Over recent decades, truly impressive progress has been made in the outcome associated with the pharmacological
antineoplastic management of women with advanced
ovarian cancer. Following initial surgery, the large majority of patients with this
malignancy will receive a
chemotherapy regimen that includes a
platinum drug (
carboplatin or
cisplatin) and a
taxane (
paclitaxel or
docetaxel). Currently, objective responses are observed in approximately 60-80% of patients treated in the front-line setting, with documented improvements in overall survival compared with prior non-
platinum and
taxane programmes. Unfortunately, despite the high response rate to initial
chemotherapy, the majority of women with advanced disease will experience recurrence of the malignant process and be candidates for a variety of possible second-line therapeutic options. It is well recognized that
ovarian cancer patients who are documented to experience an initial response to
platinum-based
chemotherapy but where the disease recurs approximately 6 or more months following the completion of primary
therapy, may have another clinically meaningful response (both objective and subjective) to a second
platinum-based strategy.
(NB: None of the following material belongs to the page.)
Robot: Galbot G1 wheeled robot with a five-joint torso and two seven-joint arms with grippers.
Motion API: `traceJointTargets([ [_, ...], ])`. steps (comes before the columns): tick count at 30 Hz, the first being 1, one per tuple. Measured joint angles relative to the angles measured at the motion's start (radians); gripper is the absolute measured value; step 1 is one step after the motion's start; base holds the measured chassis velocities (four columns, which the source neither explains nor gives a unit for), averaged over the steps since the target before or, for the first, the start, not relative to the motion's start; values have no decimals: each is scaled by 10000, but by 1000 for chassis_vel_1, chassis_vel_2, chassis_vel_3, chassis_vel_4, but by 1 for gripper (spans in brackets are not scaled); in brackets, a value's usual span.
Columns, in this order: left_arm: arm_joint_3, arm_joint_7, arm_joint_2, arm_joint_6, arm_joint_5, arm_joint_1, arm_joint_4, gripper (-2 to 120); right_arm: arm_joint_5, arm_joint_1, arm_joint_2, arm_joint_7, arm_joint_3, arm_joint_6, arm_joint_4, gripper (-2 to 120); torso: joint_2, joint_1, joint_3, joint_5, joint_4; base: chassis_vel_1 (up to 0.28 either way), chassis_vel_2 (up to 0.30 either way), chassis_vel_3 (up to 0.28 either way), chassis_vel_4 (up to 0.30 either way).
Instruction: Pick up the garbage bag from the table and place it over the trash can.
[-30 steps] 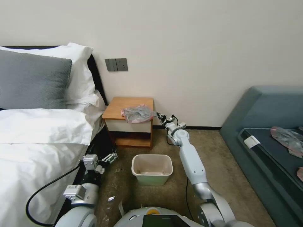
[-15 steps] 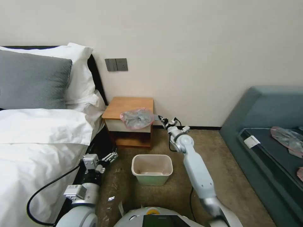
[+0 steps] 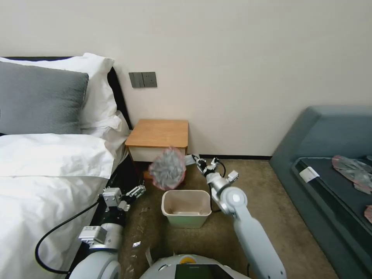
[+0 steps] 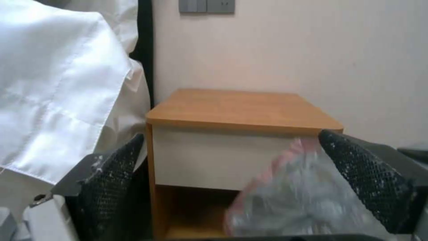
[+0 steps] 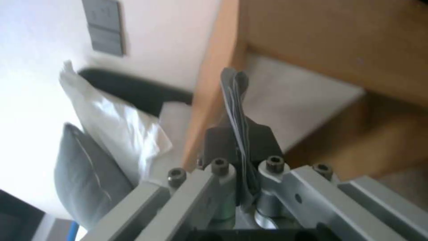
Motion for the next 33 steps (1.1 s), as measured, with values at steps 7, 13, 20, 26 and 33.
traceJointTargets([
  [7,15,13,3,-23,0,-79,0,100,-728,-1158,-274,-16,-337,7,690,0,1,-2,0,0,-2,0,0,0,0],
  [13,20,13,-37,-98,0,-103,0,100,-1326,-2105,-577,-211,-350,19,1250,0,0,-2,0,-1,-1,0,0,0,0],
  [20,49,9,-52,-164,1,-205,0,100,-2358,-2652,-610,-203,-506,397,1429,0,1,-2,1,-1,-2,0,0,0,0],
  [26,35,-6,-41,-191,1,-255,0,100,-3048,-2784,-705,272,-650,553,1453,9,0,-1,1,0,-1,0,0,0,0],
  [33,23,-69,-14,-236,-32,-380,0,100,-3225,-3014,-870,1191,-841,650,1722,39,0,-1,1,0,-1,0,0,0,0],
])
However, an optimal management approach in this setting remains to be defined. Furthermore, the malignant cell populations in all
ovarian cancer patients who experience an initial relapse of the disease process will eventually be resistant to the
platinum agents. In this setting, multiple drugs have been shown to be biologically active. Again, an optimal strategy to be employed in the
platinum-resistant setting has yet to be demonstrated through the conduct of evidence-based trials. Reasonable goals of
therapy in women with recurrent or resistant
ovarian cancer are to improve overall survival, reduce the severity (and delay the occurrence) of symptoms and optimize overall quality of life.